Dans l’ensemble de l’Europe occidentale, la prévalence de l’obésité chez les adultes en 2024 reste généralement inférieure à 25 pour cent, et à seulement 11 pour cent en France, un contraste significatif avec les pays anglophones à revenus élevés.
Dedans Royaume-UniAu Canada et aux États-Unis, les taux d’obésité chez les adultes varient entre 25 et 43 pour cent.
Le panorama alarmant du monde en développement
Alors que de nombreux pays riches semblent avoir atteint un plateau, la situation est très différente dans une grande partie du monde en développement.
Dans la plupart des pays à revenu faible ou intermédiaire d’Afrique subsaharienne, d’Asie du Sud et du Sud-Est, d’Amérique latine et des pays insulaires du Pacifique, l’obésité continue d’augmenter et, dans de nombreux endroits, le rythme de cette augmentation s’accélère.
En 2024, la prévalence de l’obésité augmentait le plus rapidement (plus d’un demi-point de pourcentage par an) dans 36 pays pour les filles et 35 pays pour les garçons. Les vitesses les plus élevées ont été enregistrées aux Tonga et aux Samoa pour les filles et au Pérou pour les garçons.
Les pays insulaires du Pacifique présentent certains des cas les plus extrêmes. Aux Tonga et aux Îles Cook, plus de 65 pour cent de la population adulte est obèse.
Il est alarmant de constater que même dans les pays où l’obésité était autrefois très rare, comme l’Éthiopie, le Rwanda et le Bangladesh, les taux sont désormais en hausse.
Qu’est-ce qui se cache derrière les tendances dans les différents pays et que peut-on faire ?

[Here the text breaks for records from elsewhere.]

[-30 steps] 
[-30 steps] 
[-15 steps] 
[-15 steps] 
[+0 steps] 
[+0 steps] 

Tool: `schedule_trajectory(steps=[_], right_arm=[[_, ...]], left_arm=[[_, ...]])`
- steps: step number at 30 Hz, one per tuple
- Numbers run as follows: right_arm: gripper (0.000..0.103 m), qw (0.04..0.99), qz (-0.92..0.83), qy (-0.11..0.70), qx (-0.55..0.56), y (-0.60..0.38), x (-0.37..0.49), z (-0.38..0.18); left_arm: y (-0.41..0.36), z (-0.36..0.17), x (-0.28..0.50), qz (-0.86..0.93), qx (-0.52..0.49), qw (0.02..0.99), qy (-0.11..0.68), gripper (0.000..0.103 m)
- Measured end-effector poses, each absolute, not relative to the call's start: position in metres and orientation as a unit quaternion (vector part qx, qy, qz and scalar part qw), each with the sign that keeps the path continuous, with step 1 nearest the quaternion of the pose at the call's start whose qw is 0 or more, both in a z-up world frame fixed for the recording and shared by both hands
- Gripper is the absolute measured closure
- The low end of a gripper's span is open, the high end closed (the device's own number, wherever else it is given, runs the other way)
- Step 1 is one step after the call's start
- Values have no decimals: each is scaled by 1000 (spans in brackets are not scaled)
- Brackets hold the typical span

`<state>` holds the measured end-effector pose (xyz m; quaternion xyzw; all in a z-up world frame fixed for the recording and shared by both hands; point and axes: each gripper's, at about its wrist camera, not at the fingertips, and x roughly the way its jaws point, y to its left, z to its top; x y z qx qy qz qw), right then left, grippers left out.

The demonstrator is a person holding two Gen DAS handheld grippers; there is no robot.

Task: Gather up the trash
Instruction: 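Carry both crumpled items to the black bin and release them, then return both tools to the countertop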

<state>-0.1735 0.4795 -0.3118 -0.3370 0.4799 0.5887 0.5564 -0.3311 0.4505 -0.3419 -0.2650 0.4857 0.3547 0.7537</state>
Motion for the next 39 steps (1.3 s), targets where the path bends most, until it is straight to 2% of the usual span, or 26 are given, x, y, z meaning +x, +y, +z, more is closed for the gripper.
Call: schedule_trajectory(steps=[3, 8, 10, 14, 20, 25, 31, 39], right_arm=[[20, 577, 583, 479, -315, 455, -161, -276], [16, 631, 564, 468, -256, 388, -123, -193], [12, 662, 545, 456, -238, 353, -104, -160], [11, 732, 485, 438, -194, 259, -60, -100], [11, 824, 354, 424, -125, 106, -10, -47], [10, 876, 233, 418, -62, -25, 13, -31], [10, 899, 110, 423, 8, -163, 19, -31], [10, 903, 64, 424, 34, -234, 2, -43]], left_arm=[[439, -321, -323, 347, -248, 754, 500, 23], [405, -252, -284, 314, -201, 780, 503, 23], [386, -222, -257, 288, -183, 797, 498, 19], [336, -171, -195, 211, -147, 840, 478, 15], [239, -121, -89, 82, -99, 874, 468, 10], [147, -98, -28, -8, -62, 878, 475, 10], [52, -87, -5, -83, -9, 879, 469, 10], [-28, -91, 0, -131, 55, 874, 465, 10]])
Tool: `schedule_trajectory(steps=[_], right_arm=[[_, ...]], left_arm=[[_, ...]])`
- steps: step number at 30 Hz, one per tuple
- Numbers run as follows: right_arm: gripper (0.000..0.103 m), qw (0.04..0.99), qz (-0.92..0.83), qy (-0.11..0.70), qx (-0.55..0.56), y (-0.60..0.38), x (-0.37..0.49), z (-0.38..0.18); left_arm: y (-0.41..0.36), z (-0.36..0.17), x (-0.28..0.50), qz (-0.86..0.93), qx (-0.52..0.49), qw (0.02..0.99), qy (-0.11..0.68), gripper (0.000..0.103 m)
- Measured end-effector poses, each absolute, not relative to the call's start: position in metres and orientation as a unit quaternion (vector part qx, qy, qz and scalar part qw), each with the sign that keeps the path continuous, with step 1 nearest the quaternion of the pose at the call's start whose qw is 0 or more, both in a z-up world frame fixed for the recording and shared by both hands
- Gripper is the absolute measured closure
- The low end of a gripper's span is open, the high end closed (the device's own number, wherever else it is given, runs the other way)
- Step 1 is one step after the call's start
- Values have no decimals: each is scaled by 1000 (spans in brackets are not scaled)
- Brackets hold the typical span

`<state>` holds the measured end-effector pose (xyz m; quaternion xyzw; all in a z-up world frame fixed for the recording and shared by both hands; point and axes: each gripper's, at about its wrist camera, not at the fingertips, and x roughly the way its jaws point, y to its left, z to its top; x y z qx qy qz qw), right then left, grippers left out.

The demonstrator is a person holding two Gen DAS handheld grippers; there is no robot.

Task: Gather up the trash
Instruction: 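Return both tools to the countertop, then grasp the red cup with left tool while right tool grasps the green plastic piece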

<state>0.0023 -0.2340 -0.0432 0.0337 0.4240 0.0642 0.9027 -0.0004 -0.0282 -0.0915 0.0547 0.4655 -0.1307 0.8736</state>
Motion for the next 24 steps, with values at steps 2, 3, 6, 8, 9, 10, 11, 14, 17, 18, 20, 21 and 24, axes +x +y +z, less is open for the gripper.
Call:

L’étude indique qu’il n’y a pas d’explication unique aux différences mondiales.
Les tendances en matière d’obésité sont plutôt déterminées par une combinaison de facteurs, notamment l’accès à des aliments ultra-transformés, les changements dans l’activité physique, les niveaux de revenus et la réaction des systèmes de santé.
Les politiques publiques semblent également jouer un rôle. Les auteurs soulignent que des mesures telles que les taxes sur le sucre sont l’une des rares interventions qui ont montré des effets mesurables, quoique modestes, sur les niveaux d’obésité au niveau de la population.
Cependant, la recherche souligne que les réponses à l’obésité doivent être adaptées spécifiquement à chaque pays : « Ce qu’il faut, ce sont des politiques et des programmes nuancés en matière de santé et de nutrition, pertinents pour chaque pays, en particulier ceux qui aident les personnes à faible revenu et à faible éducation à manger des aliments sains, à avoir un mode de vie actif et à utiliser des interventions de soins de santé pertinentes pour atteindre et maintenir la santé, la capacité fonctionnelle et la qualité de vie tout au long de la vie. »
L’étude note également que les médicaments amaigrissants pourraient devenir un outil important dans la gestion future de l’obésité, mais prévient que « leurs coûts très variables selon les prestataires publics et privés constituent actuellement un obstacle à l’augmentation de leur couverture et pourraient accroître les inégalités ».
Dans l’ensemble, l’étude prévient que sans une action plus forte et plus ciblée, de nombreux pays à revenu faible ou intermédiaire risquent de maintenir des niveaux élevés d’obésité pendant des décennies et d’exercer une pression à long terme sur les systèmes de santé.